We start with loading the data, and then making a new *data.frame *that contains two rows per match, as described in my post about the independent Poisson model.

dta <- read.csv('FAPL1112.csv') # Data formated for the independent model # Store in new variable, we need the data in original format later dta.indep <- data.frame(Team=as.factor(c(as.character(dta$HomeTeam), as.character(dta$AwayTeam))), Opponent=as.factor(c(as.character(dta$AwayTeam), as.character(dta$HomeTeam))), Goals=c(dta$FTHG, dta$FTAG), Home=c(rep(1, dim(dta)[1]), rep(0, dim(dta)[1])))

Now fit the model:

m <- glm(Goals ~ Home + Team + Opponent, data=dta.indep, family=poisson())

Since we now have estimated the attack, defense and home parameters we can use the built-in functions in R to calculate the expected home and away scores (lambda and mu).

To calculate lambda and mu, we use the *fitted* function. I organized the data so that all the rows with the goals scored by the home team comes before all the rows with the goals by the away teams. Whats more, the match in the first row in the home team part corresponds to the match in the first row in the away team part, so it is easy to get the corresponding expectations correct.

expected <- fitted(m) home.expected <- expected[1:nrow(dta)] away.expected <- expected[(nrow(dta)+1):(nrow(dta)*2)]

To estimate the rho parameter we can use the *tau* and *DClogLik* function we defined in part 1. We just wrap it inside a function we pass to the built in optimizer in R:

DCoptimRhoFn <- function(par){ rho <- par[1] DClogLik(dta$FTHG, dta$FTAG, home.expected, away.expected, rho) } res <- optim(par=c(0.1), fn=DCoptimRhoFn, control=list(fnscale=-1), method='BFGS')

The optimization finishes in an instant. As before we get the parameter values by looking at res$par. The estimated rho parameter is -0.126, which is reassuringly not that different from the -0.134 we got from the full model. This is is also about the same values Justin Worrall gets at his sportshacker.net blog.

To make predictions we can reuse most of the code from part 2. The only substantial difference is how we calculate the expected goals, which is a bit simpler this time:

# Expected goals home lambda <- predict(m, data.frame(Home=1, Team='Bolton', Opponent='Blackburn'), type='response') # Expected goals away mu <- predict(m, data.frame(Home=0, Team='Blackburn', Opponent='Bolton'), type='response')

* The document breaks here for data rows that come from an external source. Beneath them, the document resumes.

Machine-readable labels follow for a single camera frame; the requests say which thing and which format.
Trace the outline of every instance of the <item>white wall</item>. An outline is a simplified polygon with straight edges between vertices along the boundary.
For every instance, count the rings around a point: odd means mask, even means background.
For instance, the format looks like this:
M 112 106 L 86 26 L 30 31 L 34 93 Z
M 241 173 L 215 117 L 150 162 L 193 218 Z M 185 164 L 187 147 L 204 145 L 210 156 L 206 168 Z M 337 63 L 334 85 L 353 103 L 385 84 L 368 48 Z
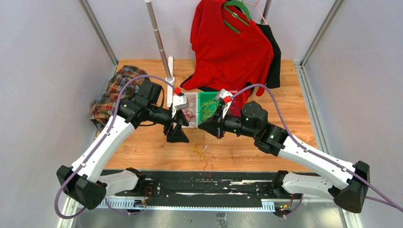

This two-stage approach is much faster and simpler. We don’t have to manually create the design matrices and use matrix algebra to calculate the expected scores. We also don’t have to write as much code to keep track of all the parameters. I haven’t really compared all the different models against each other, so I can’t say which one makes the best predictions, but my guess is that this two-stage approach gives results similar to the fully specified Dixon-Coles model.